According to a United Nations report last year, almost 40 million metric tonnes of e-waste was generated globally in 2014, and west Africa is home to many digital dumping sites. Agbogbloshie in neighbouring Ghana is one of the most notable examples.
While the health risks and dangers of e-waste are many, UN Under Secretary General David Malone noted in a statement last year that "worldwide, e-waste constitutes a valuable 'urban mine'—a large potential reservoir of recyclable materials."
This electronic reservoir is being mined ingeniously at WoeLab. The group collects disused electronics from locations across Togo's capital including from the recycling centre Action Sociale pour Le Developpement Integral (ASDI).
ASDI's scrapyard in Lomé is piled high with computer screens, motherboards, and newly pulped plastics. It has partnerships with local groups who reuse its electronic scrap while staff also go into neighbourhoods encouraging people to recycle old electronics.
"We have many partnerships with organisations like WoeLab and they can to pick things that they need," ASDI's Francoise Adekpue said. "I think what they are doing is good. It is very important that we protect the environment, we are fighting for that issue and so letting people take the things they need can really help."
E-waste is used by many of WoeLab's 11 start-ups. An e-waste recycling service is being started by ScOPE, another plans to build a drone from e-waste while the community joined forces to built its own versions of the jerry can computers, initially designed in France, also using e-waste.

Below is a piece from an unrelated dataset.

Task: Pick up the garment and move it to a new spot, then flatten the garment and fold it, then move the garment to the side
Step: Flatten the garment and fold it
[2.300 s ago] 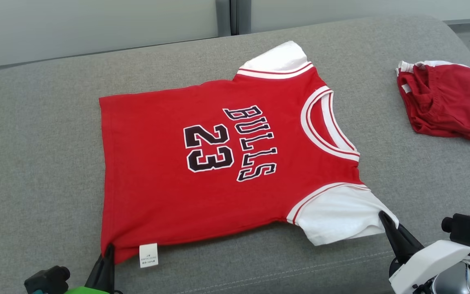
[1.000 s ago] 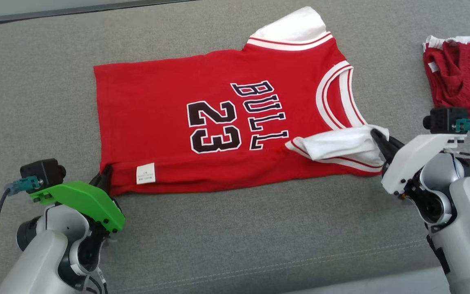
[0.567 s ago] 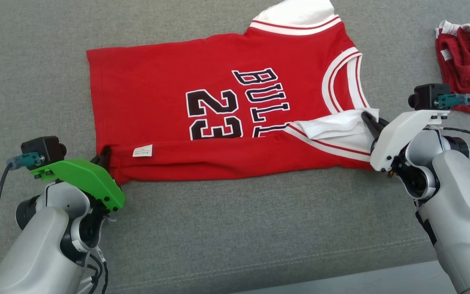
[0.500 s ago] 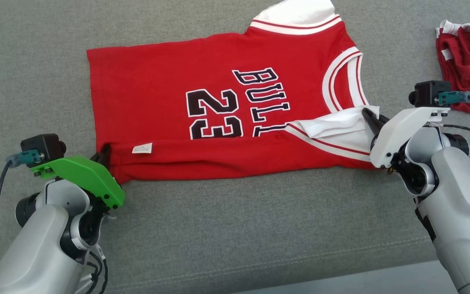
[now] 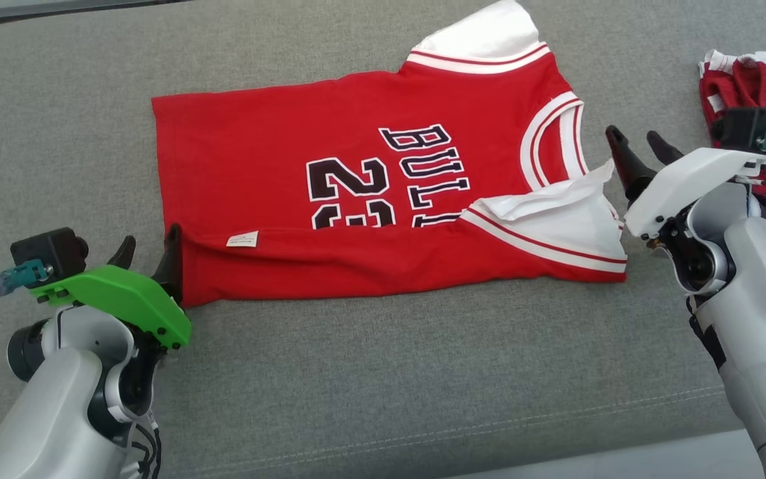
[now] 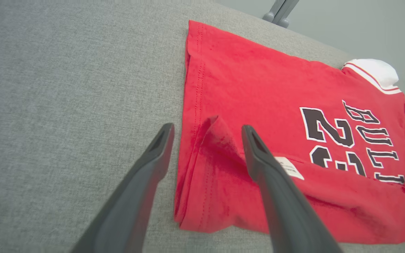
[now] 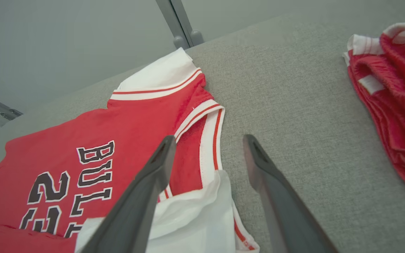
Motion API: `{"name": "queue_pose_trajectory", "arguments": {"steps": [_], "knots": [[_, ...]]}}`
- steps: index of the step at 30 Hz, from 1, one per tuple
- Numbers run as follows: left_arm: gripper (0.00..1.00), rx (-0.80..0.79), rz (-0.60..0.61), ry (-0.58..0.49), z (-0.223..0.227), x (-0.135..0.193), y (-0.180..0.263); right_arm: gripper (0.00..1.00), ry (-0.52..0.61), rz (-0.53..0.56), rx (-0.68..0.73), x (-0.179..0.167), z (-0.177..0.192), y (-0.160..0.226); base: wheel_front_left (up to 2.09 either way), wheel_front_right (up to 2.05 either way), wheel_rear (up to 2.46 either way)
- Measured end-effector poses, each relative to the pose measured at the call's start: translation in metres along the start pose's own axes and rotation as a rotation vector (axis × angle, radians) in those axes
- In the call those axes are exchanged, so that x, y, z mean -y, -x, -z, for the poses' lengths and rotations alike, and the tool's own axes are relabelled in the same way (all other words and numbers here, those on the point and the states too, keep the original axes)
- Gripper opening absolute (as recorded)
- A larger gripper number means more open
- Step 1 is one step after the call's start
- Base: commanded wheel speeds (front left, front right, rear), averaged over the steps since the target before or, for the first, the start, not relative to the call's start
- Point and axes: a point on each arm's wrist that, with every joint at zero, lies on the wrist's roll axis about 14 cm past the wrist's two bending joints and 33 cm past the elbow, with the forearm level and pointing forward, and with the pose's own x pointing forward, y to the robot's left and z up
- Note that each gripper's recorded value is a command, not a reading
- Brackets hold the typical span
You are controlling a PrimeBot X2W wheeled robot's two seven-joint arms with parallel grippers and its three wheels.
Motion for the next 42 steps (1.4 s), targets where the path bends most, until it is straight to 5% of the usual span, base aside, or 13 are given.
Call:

Its e-waste specialists have also set their eyes on redefining the traditional working space and even agriculture practices in the near future.
The MilaWoe project, which aims to transform a reclaimed fridge into a work station complete with computer and 3D printer, is next in the pipeline. The group says the MilaWoe will be "designed to equip cybercafes and schools, it can easily be adapted to any public place, education centre, household or enterprise."
Community members are also working on Ifan: the name given to what Agboginou describes as a "multifunctional agricultural robot" that "sows, plows and sprinkles in the fields." The e-waste project is still in its early phases, but footage of an initial model has been posted online.
WoeLab, which is seeking funding for its education initiative, offers space for free to its aspiring "makers" and also hold various hacking camps through the year. For Nadjagou, joining the community has given him an opportunity otherwise unattainable.
"WoeLab helps a lot of people in technology… it is open and free," he said. "In the house, my parents don't like what I do. If I ask for something I need for my project they didn't provide what I needed.
"But as time passes they come to understand and as I'm growing up they realise that maybe technology is my strength," he added. "Actually, they see it like it is a joke or I am playing, but tomorrow they will understand, I'm sure."
WoeLab is not alone in its e-waste philosophy. Kenyan startup E-Lab creates art from e-waste; Gladys Myunzwela, a Botswana designer, makes clothes and accessories from expired electronics; and Tanzania's Buni Hub also created a 3D printer from disposed electronics in 2015.
"E-waste right now is a material in Africa. We have to think what we can do to deal with it," Agboginou said. "Maybe we will have a big economy based on the transformation of waste… maybe e-waste will be the new gold."